Society 5.0とは、狩猟社会(1.0)、農耕社会(2.0)、工業社会(3.0)、情報社会(4.0)の次に来る新たな社会として位置付けられ、第4次産業革命で推進される、IoTやビッグデータ、人工知能(AI)等の技術を用いて、現実社会の課題にアプローチしようとする取り組みです。
現実社会から情報を吸い上げ、適用可能な技術を検討し、適切な技術を用いて解決策を現実社会にフィードバックするのです。

現実社会の課題とは、例えば、福岡市の生ごみです。
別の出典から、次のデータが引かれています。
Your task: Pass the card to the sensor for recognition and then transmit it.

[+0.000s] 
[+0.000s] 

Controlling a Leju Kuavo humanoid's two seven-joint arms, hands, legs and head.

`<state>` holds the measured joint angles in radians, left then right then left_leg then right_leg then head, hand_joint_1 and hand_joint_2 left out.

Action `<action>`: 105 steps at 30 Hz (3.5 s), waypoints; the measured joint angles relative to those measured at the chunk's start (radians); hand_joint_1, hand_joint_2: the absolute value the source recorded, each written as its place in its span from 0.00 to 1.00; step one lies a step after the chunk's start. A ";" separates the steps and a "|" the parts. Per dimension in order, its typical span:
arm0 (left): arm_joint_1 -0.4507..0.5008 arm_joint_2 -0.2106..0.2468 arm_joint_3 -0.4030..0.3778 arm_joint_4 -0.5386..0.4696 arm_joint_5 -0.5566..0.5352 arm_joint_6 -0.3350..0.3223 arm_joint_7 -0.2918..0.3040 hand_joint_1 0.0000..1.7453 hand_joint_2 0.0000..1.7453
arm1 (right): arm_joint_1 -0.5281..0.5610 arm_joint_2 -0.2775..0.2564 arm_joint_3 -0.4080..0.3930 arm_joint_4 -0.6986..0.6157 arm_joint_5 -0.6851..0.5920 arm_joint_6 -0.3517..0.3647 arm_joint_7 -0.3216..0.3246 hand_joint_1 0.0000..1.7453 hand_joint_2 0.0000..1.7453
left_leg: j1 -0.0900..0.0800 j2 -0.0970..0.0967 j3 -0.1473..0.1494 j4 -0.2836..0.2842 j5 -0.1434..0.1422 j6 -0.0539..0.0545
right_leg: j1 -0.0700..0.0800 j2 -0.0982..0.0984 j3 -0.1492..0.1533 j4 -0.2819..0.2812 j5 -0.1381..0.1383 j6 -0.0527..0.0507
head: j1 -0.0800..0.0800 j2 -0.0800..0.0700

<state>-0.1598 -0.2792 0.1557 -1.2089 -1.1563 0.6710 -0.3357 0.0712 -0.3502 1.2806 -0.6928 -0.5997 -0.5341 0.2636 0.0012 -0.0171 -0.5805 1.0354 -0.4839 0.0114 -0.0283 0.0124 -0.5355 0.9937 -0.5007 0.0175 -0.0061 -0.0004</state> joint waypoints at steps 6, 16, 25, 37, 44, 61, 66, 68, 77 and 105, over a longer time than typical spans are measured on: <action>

福岡市では、家庭から出るごみと事業所から出るごみを合わせて約57万トンのごみを排出しています 。そのうち、家庭系では30%、事業系では20%を、それぞれ生ごみが占めています。また、福岡市では、2009年を基準年に、2025年までに、家庭系16,000トン、事業系97,000トンの削減目標を立てています。しかし、福岡市では現在、予測を上回るペースで人口および来訪者の増加が続き、ごみの削減量としては、2009年以降ほぼ横ばいが続いているのが現状です。

そこで、URCでは、より多くの削減量を求められる事業系生ごみに焦点を当て、Society 5.0的対策として、「情報管理」による排出削減・分別促進対策を検討しています。これまで事業系一般廃棄物に関するデータは、部分的にアナログであったり、個別に管理されたりしてきましたが、クラウドシステムの活用により、正確なデータの共有、事務処理の軽減、排出量の見える化等を進めようとしています。

その活動の中核に据えるのが、URCが調査研究及び事務局を務める「福岡市の事業系食品廃棄物リサイクル促進に向けた情報技術の導入に関する勉強会」です。この勉強会は、小売店やレストラン、ホテル等を含む排出事業者、生ごみを収集処理する事業者、情報システムの開発事業者、廃棄物や情報システムの専門家、行政等を含む産学官の関係者で構成されています。

(第1回勉強会報告)

2018年10月23日、URC会議室にて第1回勉強会が開催されました。第1回勉強会は、生ごみの排出事業者として多くのテナントを抱える大規模事業者5社、食品廃棄物処理事業者、システム開発事業者、廃棄物分野を専門とした学術経験者、情報システム等に関する専門家、廃棄物コンサルタント、行政、ら計20名の参加を得ました。
事務局(URC)から、福岡市の生ごみの排出に関するデータとともに、分別排出の必要性を示し、SDGs等、世界的な潮流においても、ごみの排出抑制ならびに技術革新の基盤づくりが求められていることを示しました。それを踏まえ、情報技術を用いたデータの管理に期待される効果を示しました。ゲストスピーカーによる発表では、廃棄物分野における新技術の導入状況ならびにマニフェスト制度等、電子化による情報管理に関する現状が示されました。そのうえで、情報システムを用いた排出量等情報の一元管理による廃棄物の排出量削減やリサイクルの推進の重要性が指摘されました。
その後の議論では、各排出事業者の分別等に関する状況が報告され、課題や可能性についての提案がなされました。レストラン等では、実際に分別を行うアルバイト等が、家庭で分別習慣がないことが影響しているということや、排出事業者のみならず店舗を利用する消費者までを含めたシステムの構築の重要性等が指摘されました。